#### [Activity]
Print the listing exactly, but only as far as the line containing "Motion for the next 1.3". The first line and that line are both included.

#### [Information given]

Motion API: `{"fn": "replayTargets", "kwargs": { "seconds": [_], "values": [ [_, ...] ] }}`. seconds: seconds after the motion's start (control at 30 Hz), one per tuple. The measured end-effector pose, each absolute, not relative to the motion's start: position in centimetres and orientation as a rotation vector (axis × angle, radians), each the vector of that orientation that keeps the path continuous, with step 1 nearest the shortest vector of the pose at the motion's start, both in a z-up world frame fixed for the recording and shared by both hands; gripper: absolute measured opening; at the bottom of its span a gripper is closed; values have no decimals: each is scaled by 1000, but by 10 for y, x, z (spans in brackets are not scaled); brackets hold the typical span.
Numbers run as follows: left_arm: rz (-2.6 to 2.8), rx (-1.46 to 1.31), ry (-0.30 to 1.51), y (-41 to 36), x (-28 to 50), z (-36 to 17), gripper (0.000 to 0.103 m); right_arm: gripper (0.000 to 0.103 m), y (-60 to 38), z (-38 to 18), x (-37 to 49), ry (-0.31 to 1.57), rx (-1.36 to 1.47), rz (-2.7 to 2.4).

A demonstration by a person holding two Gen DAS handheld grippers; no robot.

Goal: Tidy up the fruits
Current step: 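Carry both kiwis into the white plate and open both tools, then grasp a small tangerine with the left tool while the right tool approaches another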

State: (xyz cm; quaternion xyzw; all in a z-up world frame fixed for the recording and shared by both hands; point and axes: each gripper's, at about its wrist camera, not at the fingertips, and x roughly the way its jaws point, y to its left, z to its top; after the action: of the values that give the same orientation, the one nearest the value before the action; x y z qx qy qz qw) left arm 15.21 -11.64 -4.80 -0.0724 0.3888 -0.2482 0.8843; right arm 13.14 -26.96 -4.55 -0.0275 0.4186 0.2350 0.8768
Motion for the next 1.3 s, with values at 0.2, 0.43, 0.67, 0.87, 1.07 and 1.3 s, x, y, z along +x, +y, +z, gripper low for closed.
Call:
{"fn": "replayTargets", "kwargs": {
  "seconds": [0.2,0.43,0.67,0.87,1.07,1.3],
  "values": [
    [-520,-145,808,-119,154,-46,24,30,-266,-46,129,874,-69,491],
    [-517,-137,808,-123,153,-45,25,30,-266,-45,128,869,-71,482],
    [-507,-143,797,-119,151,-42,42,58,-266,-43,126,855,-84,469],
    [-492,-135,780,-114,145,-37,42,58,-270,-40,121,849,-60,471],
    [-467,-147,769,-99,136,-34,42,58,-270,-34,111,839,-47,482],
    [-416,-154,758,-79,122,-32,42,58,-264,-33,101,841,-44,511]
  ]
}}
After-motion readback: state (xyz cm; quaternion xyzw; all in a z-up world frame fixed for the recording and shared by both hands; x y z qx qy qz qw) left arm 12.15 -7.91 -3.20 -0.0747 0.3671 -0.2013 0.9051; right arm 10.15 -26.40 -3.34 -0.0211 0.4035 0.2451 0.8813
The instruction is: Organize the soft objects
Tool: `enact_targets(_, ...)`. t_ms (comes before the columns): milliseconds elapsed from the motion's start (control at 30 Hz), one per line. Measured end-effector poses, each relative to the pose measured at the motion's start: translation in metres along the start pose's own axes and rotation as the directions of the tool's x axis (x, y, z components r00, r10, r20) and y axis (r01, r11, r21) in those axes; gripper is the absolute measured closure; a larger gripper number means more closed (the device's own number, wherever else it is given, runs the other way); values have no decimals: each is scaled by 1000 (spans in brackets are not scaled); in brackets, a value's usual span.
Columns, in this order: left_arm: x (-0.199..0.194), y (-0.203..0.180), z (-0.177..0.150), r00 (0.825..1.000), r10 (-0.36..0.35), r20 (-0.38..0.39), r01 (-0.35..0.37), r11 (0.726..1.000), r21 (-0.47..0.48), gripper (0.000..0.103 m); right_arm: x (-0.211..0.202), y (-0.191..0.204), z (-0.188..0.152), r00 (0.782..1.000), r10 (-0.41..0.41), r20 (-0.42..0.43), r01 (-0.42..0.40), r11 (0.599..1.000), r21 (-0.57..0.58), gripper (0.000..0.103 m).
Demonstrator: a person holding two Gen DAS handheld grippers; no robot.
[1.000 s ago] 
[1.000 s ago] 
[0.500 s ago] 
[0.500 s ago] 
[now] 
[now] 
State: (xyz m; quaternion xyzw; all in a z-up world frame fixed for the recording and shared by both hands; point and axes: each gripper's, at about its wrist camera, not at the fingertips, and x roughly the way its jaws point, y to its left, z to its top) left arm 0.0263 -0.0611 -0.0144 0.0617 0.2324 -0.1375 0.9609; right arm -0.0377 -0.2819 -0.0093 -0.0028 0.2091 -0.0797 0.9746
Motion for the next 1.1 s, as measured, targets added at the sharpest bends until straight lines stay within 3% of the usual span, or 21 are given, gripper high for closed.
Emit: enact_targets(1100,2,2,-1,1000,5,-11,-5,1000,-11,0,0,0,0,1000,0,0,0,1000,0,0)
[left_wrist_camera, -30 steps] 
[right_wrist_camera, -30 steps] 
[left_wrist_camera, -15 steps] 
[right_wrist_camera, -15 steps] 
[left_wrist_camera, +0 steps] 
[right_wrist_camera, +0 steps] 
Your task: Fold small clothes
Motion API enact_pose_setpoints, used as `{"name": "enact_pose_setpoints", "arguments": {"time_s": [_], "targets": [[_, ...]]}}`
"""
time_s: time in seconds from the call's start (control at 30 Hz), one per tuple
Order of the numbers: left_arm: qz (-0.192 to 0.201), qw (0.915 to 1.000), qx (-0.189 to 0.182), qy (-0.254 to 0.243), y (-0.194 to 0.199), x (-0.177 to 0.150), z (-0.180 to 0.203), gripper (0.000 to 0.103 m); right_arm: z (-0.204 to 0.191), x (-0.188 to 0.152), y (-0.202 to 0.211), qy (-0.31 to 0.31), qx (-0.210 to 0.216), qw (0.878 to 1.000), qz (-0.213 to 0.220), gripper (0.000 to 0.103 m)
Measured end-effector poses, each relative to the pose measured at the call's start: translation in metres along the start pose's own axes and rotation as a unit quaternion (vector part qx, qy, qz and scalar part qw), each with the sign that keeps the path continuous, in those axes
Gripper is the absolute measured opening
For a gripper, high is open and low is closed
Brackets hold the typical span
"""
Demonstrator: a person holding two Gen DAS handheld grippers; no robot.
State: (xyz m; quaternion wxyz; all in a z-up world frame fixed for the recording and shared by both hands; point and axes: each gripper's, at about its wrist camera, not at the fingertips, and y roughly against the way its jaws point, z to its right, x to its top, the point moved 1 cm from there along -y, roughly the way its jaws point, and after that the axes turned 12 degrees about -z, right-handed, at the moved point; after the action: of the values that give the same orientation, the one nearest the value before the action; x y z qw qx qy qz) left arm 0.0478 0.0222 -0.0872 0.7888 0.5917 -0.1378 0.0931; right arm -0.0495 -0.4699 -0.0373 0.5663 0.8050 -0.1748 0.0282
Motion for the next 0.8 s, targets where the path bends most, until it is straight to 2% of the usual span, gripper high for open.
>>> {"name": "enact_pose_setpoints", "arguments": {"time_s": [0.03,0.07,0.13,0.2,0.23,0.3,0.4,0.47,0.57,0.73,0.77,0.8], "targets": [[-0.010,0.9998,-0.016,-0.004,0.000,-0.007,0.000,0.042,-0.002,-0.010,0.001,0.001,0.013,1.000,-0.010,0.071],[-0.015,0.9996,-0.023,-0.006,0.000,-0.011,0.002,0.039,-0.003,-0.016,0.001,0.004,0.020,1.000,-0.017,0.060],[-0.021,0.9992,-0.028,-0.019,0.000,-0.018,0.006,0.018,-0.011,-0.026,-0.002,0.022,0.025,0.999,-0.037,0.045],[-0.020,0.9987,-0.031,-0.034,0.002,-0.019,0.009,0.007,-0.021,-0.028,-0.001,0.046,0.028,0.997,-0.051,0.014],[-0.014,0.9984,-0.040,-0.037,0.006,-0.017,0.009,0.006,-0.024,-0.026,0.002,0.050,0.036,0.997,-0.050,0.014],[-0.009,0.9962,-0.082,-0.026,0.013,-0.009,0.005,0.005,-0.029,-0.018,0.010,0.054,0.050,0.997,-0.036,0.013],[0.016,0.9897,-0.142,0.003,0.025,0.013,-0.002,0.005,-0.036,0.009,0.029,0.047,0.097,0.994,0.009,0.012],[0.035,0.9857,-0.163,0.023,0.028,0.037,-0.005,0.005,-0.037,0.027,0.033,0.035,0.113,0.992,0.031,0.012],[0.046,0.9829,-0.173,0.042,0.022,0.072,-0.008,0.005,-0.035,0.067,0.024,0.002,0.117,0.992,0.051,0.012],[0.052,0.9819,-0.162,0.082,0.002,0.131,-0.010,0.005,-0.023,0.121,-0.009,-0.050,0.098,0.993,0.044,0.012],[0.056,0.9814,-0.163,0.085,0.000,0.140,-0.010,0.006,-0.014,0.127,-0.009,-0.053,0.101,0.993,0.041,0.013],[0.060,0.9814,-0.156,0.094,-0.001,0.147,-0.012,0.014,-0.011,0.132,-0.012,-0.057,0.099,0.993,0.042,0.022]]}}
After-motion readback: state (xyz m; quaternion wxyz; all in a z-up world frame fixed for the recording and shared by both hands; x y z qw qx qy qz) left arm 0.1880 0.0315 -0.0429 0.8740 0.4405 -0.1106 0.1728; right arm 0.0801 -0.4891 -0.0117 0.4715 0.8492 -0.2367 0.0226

#### [Exercise solution]
Motion API: `{"fn": "replayTargets", "kwargs": { "seconds": [_], "values": [ [_, ...] ] }}`. seconds: seconds after the motion's start (control at 30 Hz), one per tuple. The measured end-effector pose, each absolute, not relative to the motion's start: position in centimetres and orientation as a rotation vector (axis × angle, radians), each the vector of that orientation that keeps the path continuous, with step 1 nearest the shortest vector of the pose at the motion's start, both in a z-up world frame fixed for the recording and shared by both hands; gripper: absolute measured opening; at the bottom of its span a gripper is closed; values have no decimals: each is scaled by 1000, but by 10 for y, x, z (spans in brackets are not scaled); brackets hold the typical span.
Numbers run as follows: left_arm: rz (-2.6 to 2.8), rx (-1.46 to 1.31), ry (-0.30 to 1.51), y (-41 to 36), x (-28 to 50), z (-36 to 17), gripper (0.000 to 0.103 m); right_arm: gripper (0.000 to 0.103 m), y (-60 to 38), z (-38 to 18), x (-37 to 49), ry (-0.31 to 1.57), rx (-1.36 to 1.47), rz (-2.7 to 2.4).

A demonstration by a person holding two Gen DAS handheld grippers; no robot.

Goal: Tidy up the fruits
Current step: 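Carry both kiwis into the white plate and open both tools, then grasp a small tangerine with the left tool while the right tool approaches another
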
State: (xyz cm; quaternion xyzw; all in a z-up world frame fixed for the recording and shared by both hands; point and axes: each gripper's, at about its wrist camera, not at the fingertips, and x roughly the way its jaws point, y to its left, z to its top; after the action: of the values that give the same orientation, the one nearest the value before the action; x y z qx qy qz qw) left arm 15.21 -11.64 -4.80 -0.0724 0.3888 -0.2482 0.8843; right arm 13.14 -26.96 -4.55 -0.0275 0.4186 0.2350 0.8768
Motion for the next 1.3 s, with values at 0.2, 0.43, 0.67, 0.87, 1.07 and 1.3 s, x, y, z along +x, +y, +z, gripper low for closed.

That is the complete output.